Drop Spindles and Fluff
Photo-Take-Outter Fridays have been thin lately… because I’ve been busy photo-take-outting. I’ve got a cool thing or two buried in the gigs and gigs of RAW files that are clogging up my mac. I’ve also been bouncing around on weird hours between the west coast and Toronto and let me tell you folks; When you live in Toronto, Vancouver should never be considered a day trip.
Shall we talk about something else then? How about spinning? I took my first ever spinning class last Saturday afternoon at the Purple Purl. Our instructor was the wonderful Leslie Ordal who took us through getting the wool ready, thinning it out, spinning it and finally plying it into something that might resemble yarn if you closed one eye, squinted with the other, took some acid and had never seen yarn before.
We learned the difference between roving and ‘top’ – this, to my surprise, is not roving. It’s much nicer.
Tito took part in the spinning as well, to the amusement of his friends. Not surprisingly, he also turned out to be better at it. I know you’re thinking ‘what a good sport’ but really, he was interested in spinning before I was. True story.
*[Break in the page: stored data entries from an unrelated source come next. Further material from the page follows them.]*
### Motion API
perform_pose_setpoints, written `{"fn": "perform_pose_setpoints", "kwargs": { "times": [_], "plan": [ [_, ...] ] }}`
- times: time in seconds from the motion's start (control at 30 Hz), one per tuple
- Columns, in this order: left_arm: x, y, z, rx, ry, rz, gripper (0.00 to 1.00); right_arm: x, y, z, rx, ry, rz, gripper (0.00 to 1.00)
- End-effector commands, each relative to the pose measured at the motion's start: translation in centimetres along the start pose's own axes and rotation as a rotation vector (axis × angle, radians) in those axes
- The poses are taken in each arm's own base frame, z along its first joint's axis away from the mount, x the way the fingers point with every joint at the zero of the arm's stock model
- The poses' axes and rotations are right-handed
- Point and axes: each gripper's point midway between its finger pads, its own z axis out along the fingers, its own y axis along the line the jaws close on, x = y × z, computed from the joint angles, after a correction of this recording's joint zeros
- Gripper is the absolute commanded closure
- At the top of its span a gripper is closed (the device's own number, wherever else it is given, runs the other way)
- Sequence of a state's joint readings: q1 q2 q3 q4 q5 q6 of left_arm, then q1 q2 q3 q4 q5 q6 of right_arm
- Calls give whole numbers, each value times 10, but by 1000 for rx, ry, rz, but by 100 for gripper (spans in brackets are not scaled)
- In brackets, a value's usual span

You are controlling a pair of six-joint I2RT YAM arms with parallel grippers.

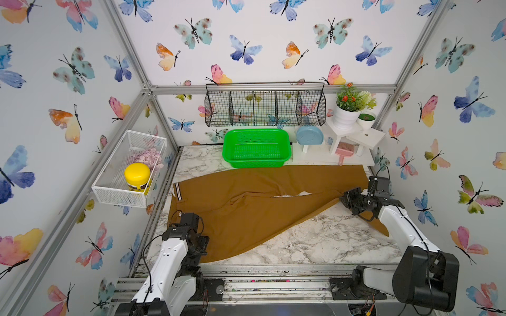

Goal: Roll up the long pants
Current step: Fold the long pant at the center of the board.

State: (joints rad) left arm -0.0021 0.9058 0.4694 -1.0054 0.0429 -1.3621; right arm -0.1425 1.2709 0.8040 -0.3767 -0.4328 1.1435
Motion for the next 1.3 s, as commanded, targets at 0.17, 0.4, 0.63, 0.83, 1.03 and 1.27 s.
{"fn": "perform_pose_setpoints", "kwargs": {
  "times": [0.17,0.4,0.63,0.83,1.03,1.27],
  "plan": [
    [17,20,16,-15,80,-92,18,-4,5,6,-34,-12,-22,97],
    [0,5,3,33,-10,-66,31,-5,5,6,-34,-12,-35,97],
    [-5,3,7,43,-42,-61,44,-3,2,7,-26,-6,-38,97],
    [7,13,17,32,25,-53,41,-3,0,7,-17,-4,-39,97],
    [6,13,21,50,19,-58,55,-3,0,7,-13,-2,-39,97],
    [6,15,31,55,14,-47,85,-2,-2,7,-5,-3,-44,97]
  ]
}}
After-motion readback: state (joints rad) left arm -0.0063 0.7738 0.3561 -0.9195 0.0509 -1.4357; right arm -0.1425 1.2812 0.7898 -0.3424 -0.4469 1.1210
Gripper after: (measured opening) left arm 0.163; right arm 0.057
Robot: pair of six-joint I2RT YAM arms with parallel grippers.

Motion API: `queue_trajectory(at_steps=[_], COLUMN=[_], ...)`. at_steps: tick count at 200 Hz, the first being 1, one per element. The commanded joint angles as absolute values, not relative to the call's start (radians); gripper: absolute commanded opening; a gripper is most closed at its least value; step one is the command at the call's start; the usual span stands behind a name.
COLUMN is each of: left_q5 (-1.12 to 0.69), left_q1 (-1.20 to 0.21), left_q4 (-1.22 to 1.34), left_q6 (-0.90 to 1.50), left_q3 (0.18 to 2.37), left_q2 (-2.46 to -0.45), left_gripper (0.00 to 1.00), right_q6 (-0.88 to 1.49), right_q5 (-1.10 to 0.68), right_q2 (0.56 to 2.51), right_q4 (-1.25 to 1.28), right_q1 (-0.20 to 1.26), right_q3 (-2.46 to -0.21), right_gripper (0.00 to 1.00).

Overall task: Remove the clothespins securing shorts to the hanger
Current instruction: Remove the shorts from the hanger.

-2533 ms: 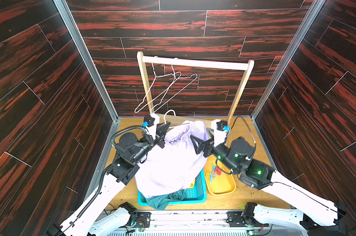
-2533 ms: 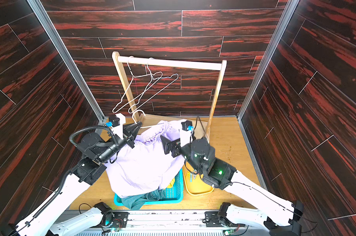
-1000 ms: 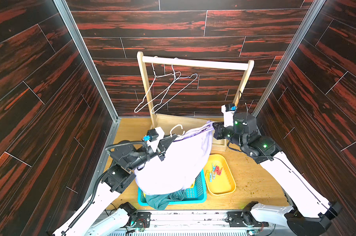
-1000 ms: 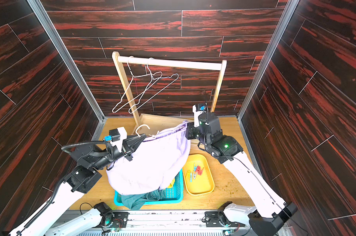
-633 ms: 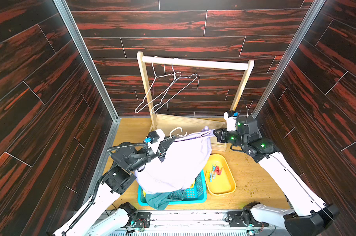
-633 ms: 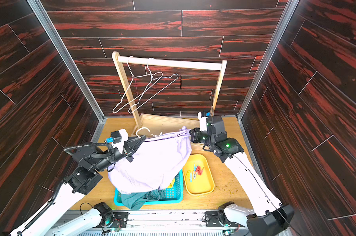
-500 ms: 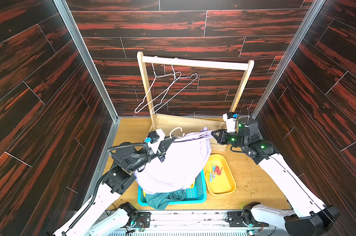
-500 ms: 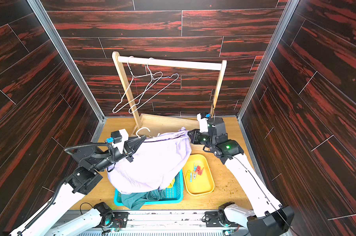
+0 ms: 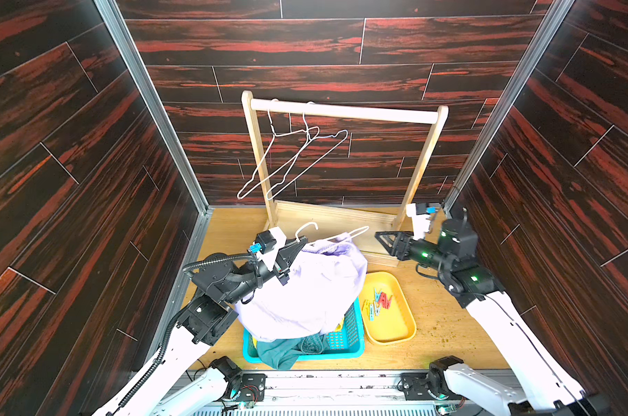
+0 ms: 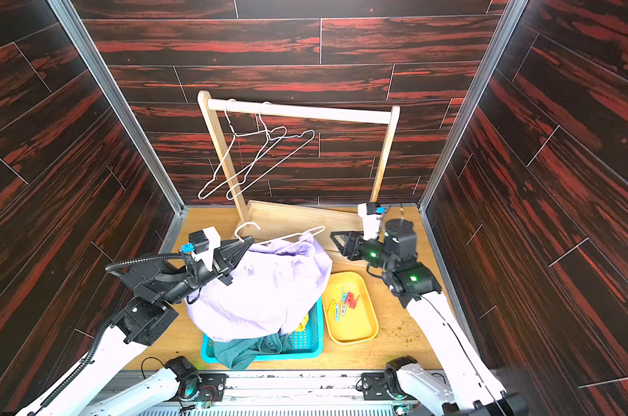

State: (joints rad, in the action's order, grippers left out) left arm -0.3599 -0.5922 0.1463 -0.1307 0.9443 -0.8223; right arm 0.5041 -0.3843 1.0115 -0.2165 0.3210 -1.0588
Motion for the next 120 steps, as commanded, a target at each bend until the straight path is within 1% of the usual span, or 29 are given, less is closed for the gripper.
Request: queue_trajectory(at_steps=[1,26,50,81,101,120], left_q5=[-0.391,-0.448,-0.507,-0.551,-0.568,-0.573], left_q1=[-0.594,-0.594,-0.594,-0.595,-0.594,-0.594], left_q4=[0.155,0.096,0.034,-0.005,-0.025,-0.054], left_q6=[-0.129,-0.119,-0.105,-0.077,-0.071,-0.077], left_q3=[0.980,1.012,1.038,1.052,1.060,1.074], left_q2=[-0.826,-0.846,-0.864,-0.870,-0.874,-0.880], left_gripper=[0.00,0.00,0.00,0.00,0.00,0.00], right_q6=[0.468,0.343,0.208,0.045,-0.081,-0.219], right_q5=[-0.439,-0.525,-0.651,-0.836,-0.922,-0.944], right_q2=[0.942,0.890,0.916,1.007,1.072,1.118], right_q4=[-0.155,-0.101,-0.095,-0.184,-0.274,-0.379], right_q1=[0.315,0.315,0.314,0.317,0.324,0.336], right_q3=[-1.036,-1.050,-1.120,-1.232,-1.294,-1.348], right_gripper=[0.48,0.50,0.53,0.53,0.52,0.52])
Leslie is a great instructor, laid back, friendly and patient. I’ll definitely be trying another class with her just as soon as I’ve got enough practice under my belt that my skeins don’t resemble sheep with dreadlocks.
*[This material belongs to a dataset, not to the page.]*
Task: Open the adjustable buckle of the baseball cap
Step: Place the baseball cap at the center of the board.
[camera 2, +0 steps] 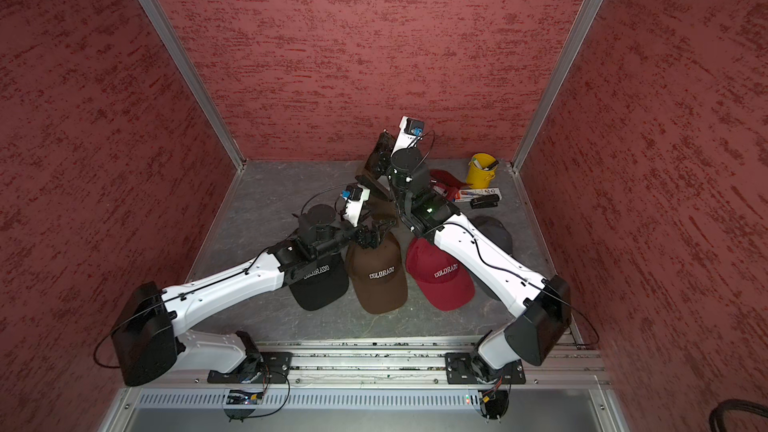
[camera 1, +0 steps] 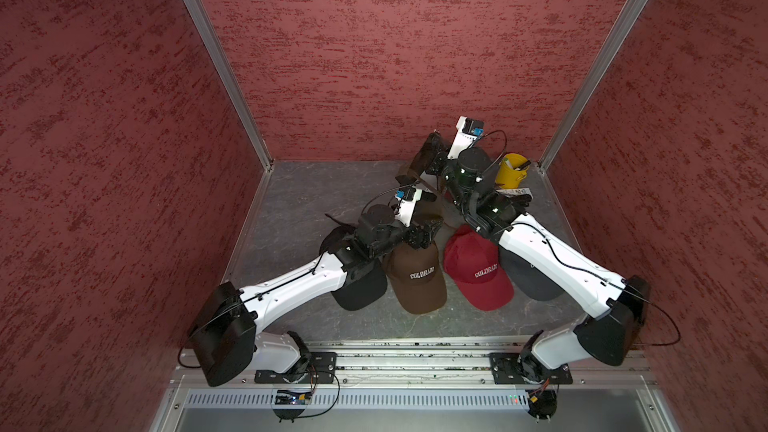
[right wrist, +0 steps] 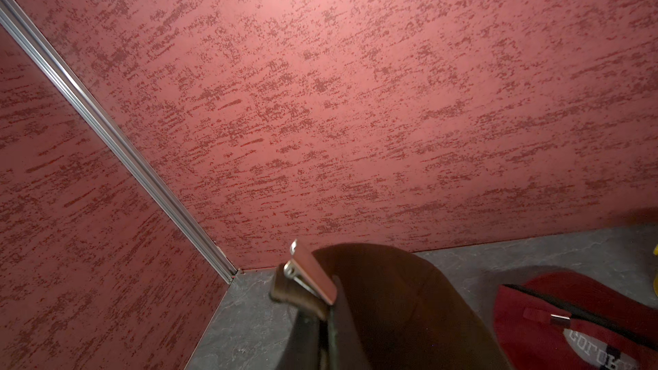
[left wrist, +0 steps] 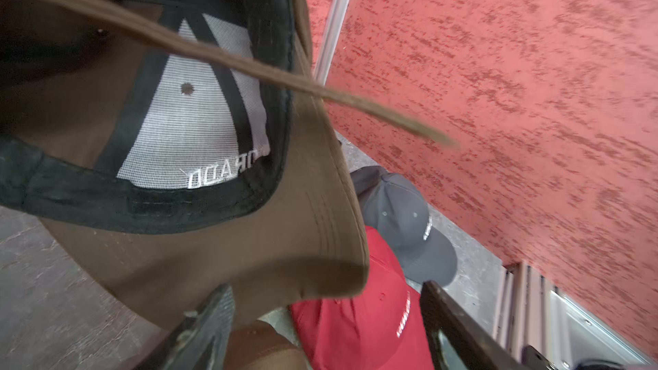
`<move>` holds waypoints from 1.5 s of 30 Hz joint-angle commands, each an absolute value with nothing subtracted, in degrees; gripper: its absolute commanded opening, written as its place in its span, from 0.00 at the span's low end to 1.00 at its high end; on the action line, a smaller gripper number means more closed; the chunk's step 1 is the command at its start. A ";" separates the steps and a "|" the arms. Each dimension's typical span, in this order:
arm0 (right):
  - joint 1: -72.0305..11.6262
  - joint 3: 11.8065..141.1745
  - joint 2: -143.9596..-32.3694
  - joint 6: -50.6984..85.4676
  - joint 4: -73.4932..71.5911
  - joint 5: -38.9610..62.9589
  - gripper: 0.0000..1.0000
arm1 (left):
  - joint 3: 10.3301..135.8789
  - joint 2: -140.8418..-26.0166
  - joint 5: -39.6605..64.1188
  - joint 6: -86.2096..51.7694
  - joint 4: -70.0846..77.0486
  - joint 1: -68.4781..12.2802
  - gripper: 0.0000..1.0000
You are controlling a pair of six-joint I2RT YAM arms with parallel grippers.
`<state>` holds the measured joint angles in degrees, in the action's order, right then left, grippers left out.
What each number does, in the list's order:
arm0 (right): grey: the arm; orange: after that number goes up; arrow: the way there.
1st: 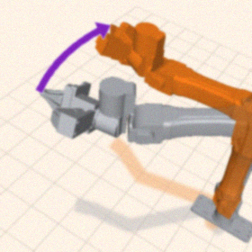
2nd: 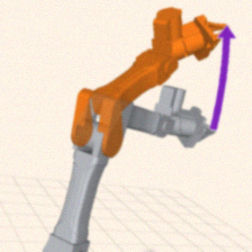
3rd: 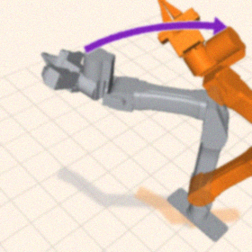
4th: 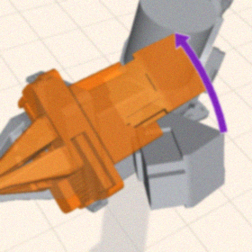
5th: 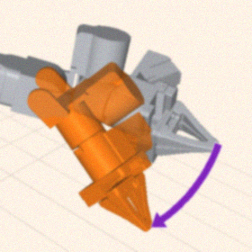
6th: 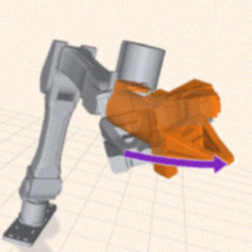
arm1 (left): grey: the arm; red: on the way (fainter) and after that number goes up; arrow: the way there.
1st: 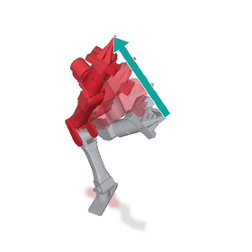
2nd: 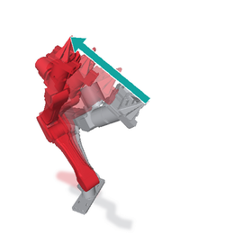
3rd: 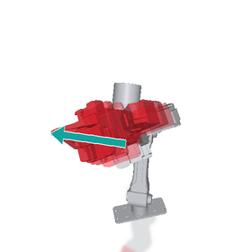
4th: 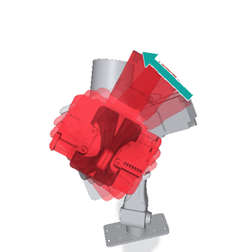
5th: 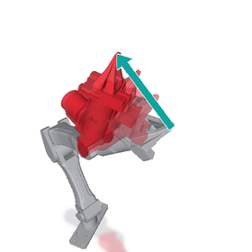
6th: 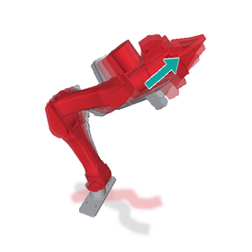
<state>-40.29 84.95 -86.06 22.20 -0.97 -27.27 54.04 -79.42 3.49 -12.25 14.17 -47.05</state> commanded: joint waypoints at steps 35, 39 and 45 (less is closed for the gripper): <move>-39.91 84.02 -84.87 19.76 -4.74 -16.82 0.41 | 52.36 -78.91 2.62 -17.03 17.83 -38.34 0.00; -39.31 83.06 -82.31 16.65 -4.91 -17.59 0.55 | 54.74 -80.85 10.97 -20.62 15.60 -33.22 0.00; -38.93 77.90 -76.44 14.58 -5.35 -20.14 0.62 | 60.13 -88.20 22.76 -28.12 15.13 -25.97 0.00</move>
We bought some more (top? roving? let’s just say fluff…) I plan on getting much better at this before tackling these two lovely shades which I will ply together and knit a brag-worthy hat from someday.
Here is the spindle that inspired me to start.
Gifted to me by my penpal at the convent in Boston this ‘drop spindle’ is from the holy land. It’s a stick, with a nail through the top. Its got a skein of camel hair wound around it. The Bedouins in the desert have done it this way since time out of mind.
As Leslie pointed out, spinning is ancient. Humans have been spinning for the entirety of civilization. Sticks and fluff and a couple of wooden knitting needles and you’ve got mittens. One of the reasons I love fibre arts is that it’s so low tech, which is refreshing when you work with computers all day.
It’s like pottery that way – it’s an ancient art of simple tools that allow me to take something from lump of mud to delicate vase, and there is something deeply satisfying about that.
At her suggestion, Tito and I are trying to spin for about 15 minutes a night. It’s getting just a little better each time. It’s actually pretty relaxing and to my amazement, the difference in skill is noticeable!
Now… where on earth will I put a wheel?